Graham Doyle: Great, thanks. And hopefully just a quick follow-up. On dry eye on COMET-2, it looks like that primary completion is sort of mid-July, and typically these types of trials could be a couple of months of data cleaning before you would have that in house. Do you guys have to show that tools once you get it typically with other companies in similar Phase III trials if that has been the case. I know you kind of insinuated it would be more like a Q1 ’24 data sharing with the markets? Can you just give us an update on that please?
David Endicott: Yeah, we have actually three studies going on right now and they’re all kind of sequentially finishing over the next, I would say, six months or five months, let’s just say. Most of that data, I think finishes late this year, maybe early next year. And once we have it in-hand and can look at we’ll obviously report out what we’ve got.
Graham Doyle: Super clear. Thanks a lot guys.
Operator: Our next question is from Ryan Zimmerman with BTIG. Please proceed.
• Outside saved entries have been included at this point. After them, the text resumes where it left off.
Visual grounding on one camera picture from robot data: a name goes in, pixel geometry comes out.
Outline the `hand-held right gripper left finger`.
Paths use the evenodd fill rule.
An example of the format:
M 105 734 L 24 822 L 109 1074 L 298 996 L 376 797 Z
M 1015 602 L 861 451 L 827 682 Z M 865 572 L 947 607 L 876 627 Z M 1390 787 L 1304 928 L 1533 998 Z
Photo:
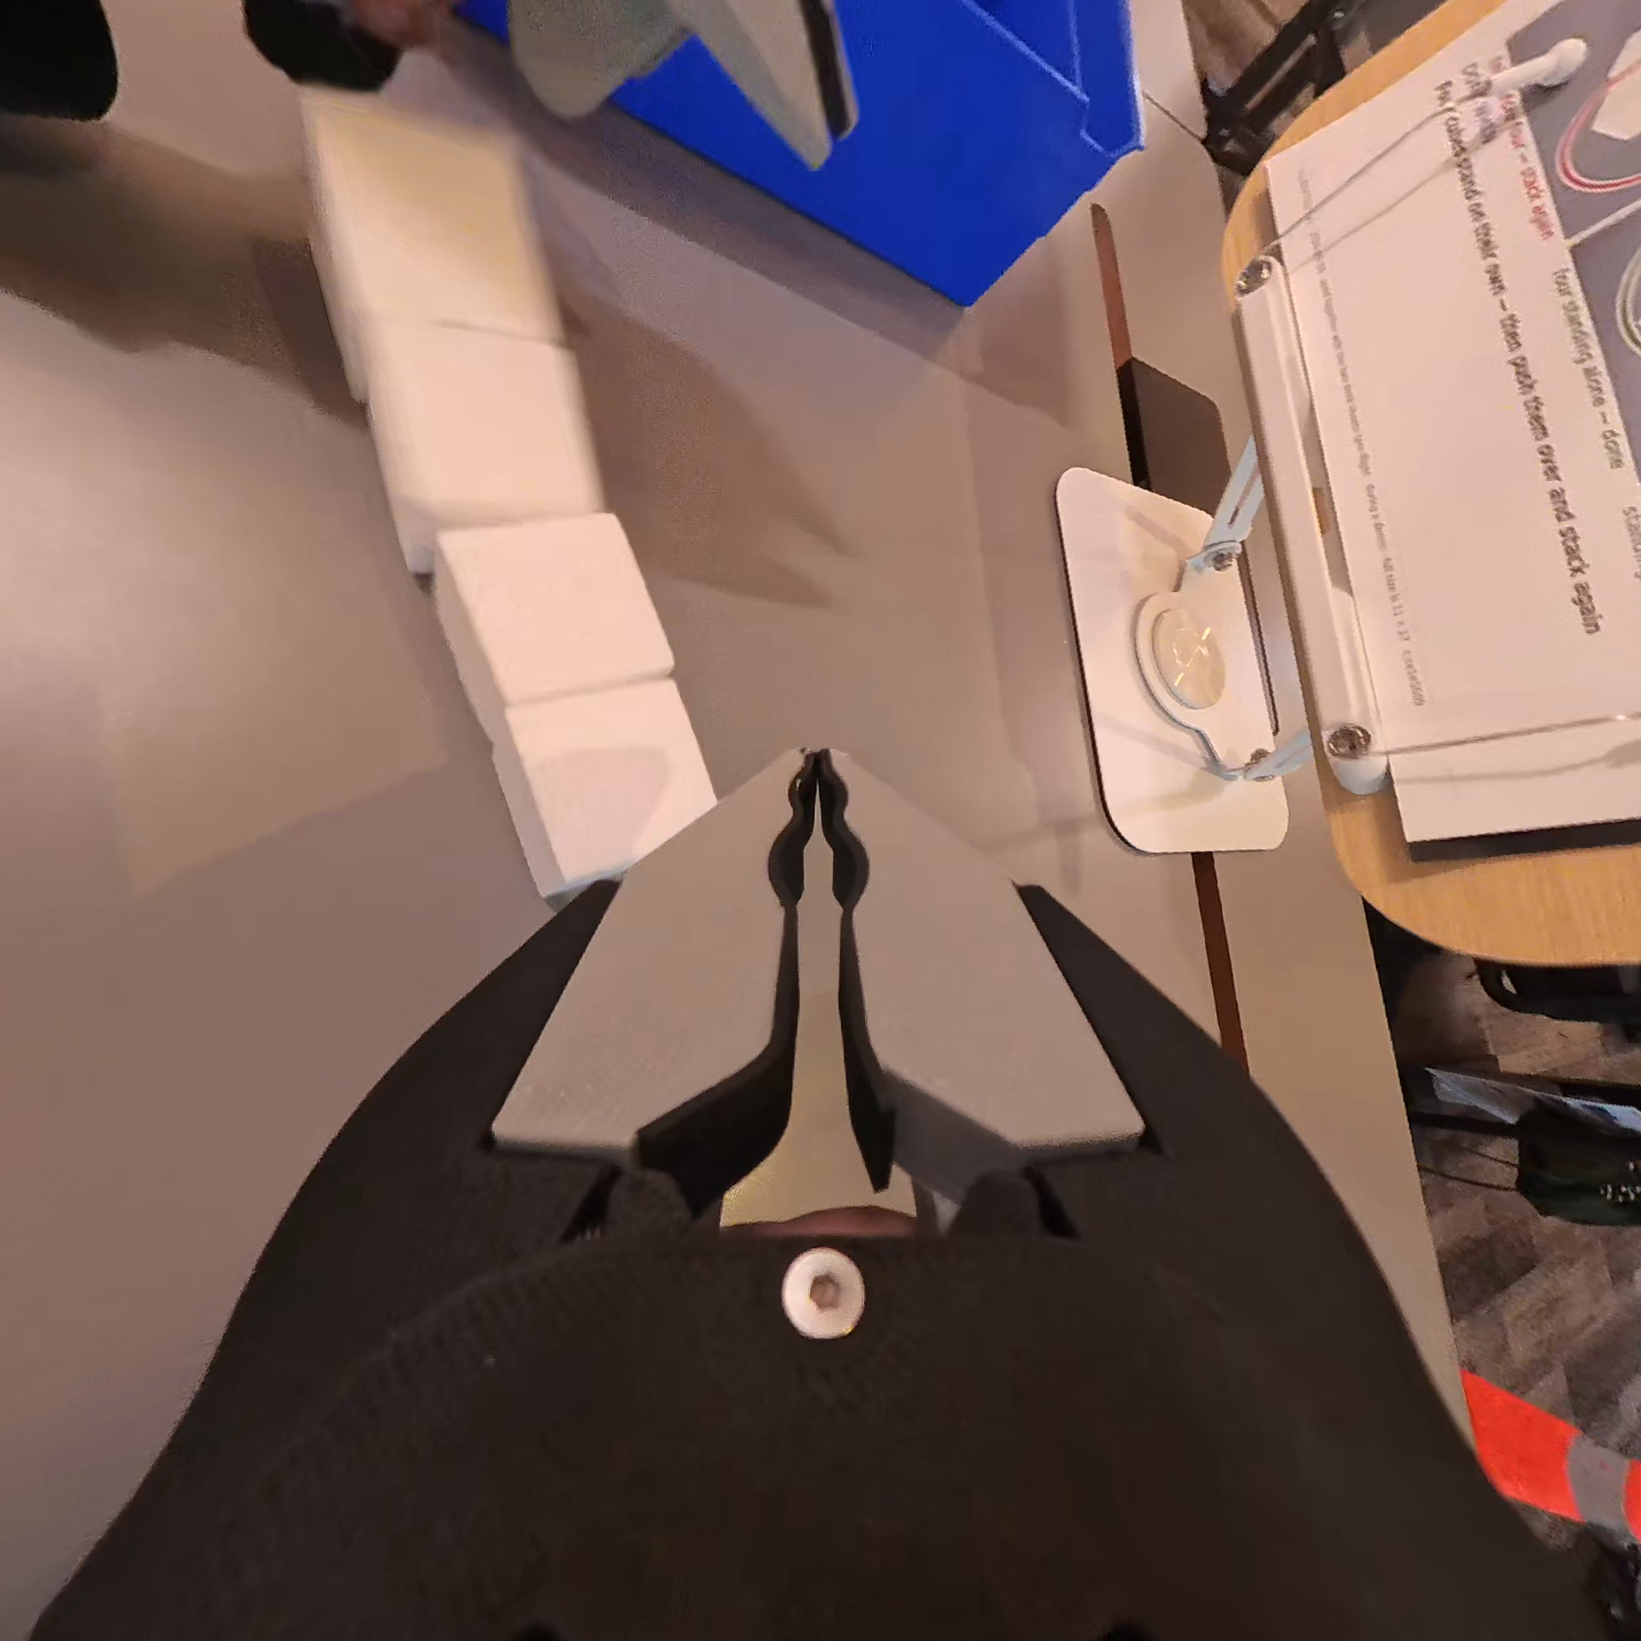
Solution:
M 790 1109 L 814 754 L 790 750 L 614 887 L 491 1123 L 499 1150 L 671 1180 L 693 1213 Z

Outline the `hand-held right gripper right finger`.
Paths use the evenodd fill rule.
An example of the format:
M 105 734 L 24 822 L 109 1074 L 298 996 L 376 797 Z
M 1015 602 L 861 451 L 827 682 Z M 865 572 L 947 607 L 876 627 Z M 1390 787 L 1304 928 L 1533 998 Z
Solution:
M 992 1172 L 1134 1149 L 1142 1117 L 1005 873 L 843 752 L 814 756 L 814 809 L 870 1184 L 898 1168 L 964 1193 Z

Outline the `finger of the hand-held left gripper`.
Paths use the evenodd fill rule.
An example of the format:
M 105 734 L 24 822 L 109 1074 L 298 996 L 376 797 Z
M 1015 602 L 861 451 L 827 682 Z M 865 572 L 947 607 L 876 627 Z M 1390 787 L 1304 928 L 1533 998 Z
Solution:
M 855 125 L 831 4 L 507 2 L 505 39 L 523 80 L 556 117 L 599 109 L 698 43 L 812 172 Z

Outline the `white hard foam cube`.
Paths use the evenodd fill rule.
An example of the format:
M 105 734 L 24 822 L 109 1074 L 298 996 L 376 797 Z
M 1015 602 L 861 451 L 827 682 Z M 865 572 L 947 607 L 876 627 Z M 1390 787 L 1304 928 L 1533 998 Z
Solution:
M 661 682 L 673 656 L 626 531 L 603 510 L 446 527 L 431 596 L 486 740 L 521 707 Z
M 517 144 L 376 96 L 298 92 L 310 250 L 353 400 L 388 318 L 562 342 Z
M 624 873 L 716 801 L 671 680 L 507 707 L 489 750 L 542 897 Z
M 433 570 L 446 529 L 609 508 L 581 371 L 558 342 L 376 318 L 361 328 L 364 412 L 402 561 Z

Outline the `large blue plastic bin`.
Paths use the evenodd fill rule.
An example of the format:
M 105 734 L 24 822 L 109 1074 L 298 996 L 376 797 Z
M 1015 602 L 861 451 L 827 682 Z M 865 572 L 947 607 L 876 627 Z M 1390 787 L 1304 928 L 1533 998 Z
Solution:
M 1128 4 L 831 6 L 855 123 L 818 170 L 698 43 L 605 105 L 958 305 L 1142 144 Z M 507 43 L 505 4 L 456 14 Z

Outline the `dark green bag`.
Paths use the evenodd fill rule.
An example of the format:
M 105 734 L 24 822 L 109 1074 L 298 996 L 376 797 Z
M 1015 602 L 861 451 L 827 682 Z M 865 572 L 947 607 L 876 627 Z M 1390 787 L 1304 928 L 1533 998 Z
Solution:
M 1638 1139 L 1535 1109 L 1515 1125 L 1513 1190 L 1539 1217 L 1636 1229 Z

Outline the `orange traffic cone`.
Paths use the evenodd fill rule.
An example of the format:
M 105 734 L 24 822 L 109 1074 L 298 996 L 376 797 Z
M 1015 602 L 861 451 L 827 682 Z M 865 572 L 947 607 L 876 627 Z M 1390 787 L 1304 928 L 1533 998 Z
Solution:
M 1476 1373 L 1460 1385 L 1476 1457 L 1503 1498 L 1638 1543 L 1638 1461 Z

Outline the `printed instruction sheet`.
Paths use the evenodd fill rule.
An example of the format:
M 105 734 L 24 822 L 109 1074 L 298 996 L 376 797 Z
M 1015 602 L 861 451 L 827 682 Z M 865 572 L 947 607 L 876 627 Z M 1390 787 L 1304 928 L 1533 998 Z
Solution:
M 1417 859 L 1636 842 L 1636 4 L 1499 4 L 1263 164 L 1339 783 Z
Ryan Zimmerman: Good morning and thanks for taking the questions, David and Tim and congrats on the results. Just want to ask a couple following up on the ATIOL space. You guys had laid out and showed investors what you’re working on in adjustables and accommodative lenses in the market or — what you’re working on given what we’re seeing in the market in the US, David, I’m wondering if you’re willing to put some timelines out there in terms of your adjustable and accommodative efforts when we could expect that in the market to maybe fend off some of the competition?
David Endicott: Yeah, we’re not in a position right now where we want to lay out exactly when we’re coming with adjustable and accommodate. As we said at Capital Markets day, it’s late in the plan, it’s just slightly outside the plan. So it’s going to be a while for us to get what we think is a market ready product, and I would say the view we have of course is that we’ve got some terrific lenses with PanOptix and with Vivity. They’re kind of unsurpassed in their ability to create a reading for patients. I understand there are other lenses out there that are kind of working through some of these similar kind of adjustability ideas. But as you know, we haven’t really figured out whether those are really kind of just niche ideas or whether they’re really durable.
My sense of it is that we’ll find that out over the next coming years, but directionally, nobody is really working on the combination of accommodative and adjustable like we are. And I think we’ve probably got the right idea, but it’s going to take some time. I think over the next, I would say, three or four years, the real magic is going to be in getting the diagnostics and getting the procedure tuned in a way that really performs, and I think that’s very likely to happen with our equipment and our lenses. I think we’ve got a very good combination of things that will move the market along in the PCIOL area.
Ryan Zimmerman: Okay, fair enough. And then on guidance for Tim, first half revenue and guidance implies essentially no growth in second half ’23 despite seasonality. And then at the midpoint, it would be a little bit of a decline I believe on revenue. And so, Tim, just wondering kind of what your thoughts are there given what your underlying assumptions are for the market dynamics in the back half of the year?
Tim Stonesifer: Yeah, great question. As we said on the prepared remarks, we expect we’re trending right now towards the higher end of that range. If you look at sort of the first half, Asia ran a little bit up, particularly China. So we’ll see how that plays out over the course of the year. But we’re tracking pretty close to those historical trends. So I would plan on that, and as we gave the guidance, I think we’re trending towards the higher end.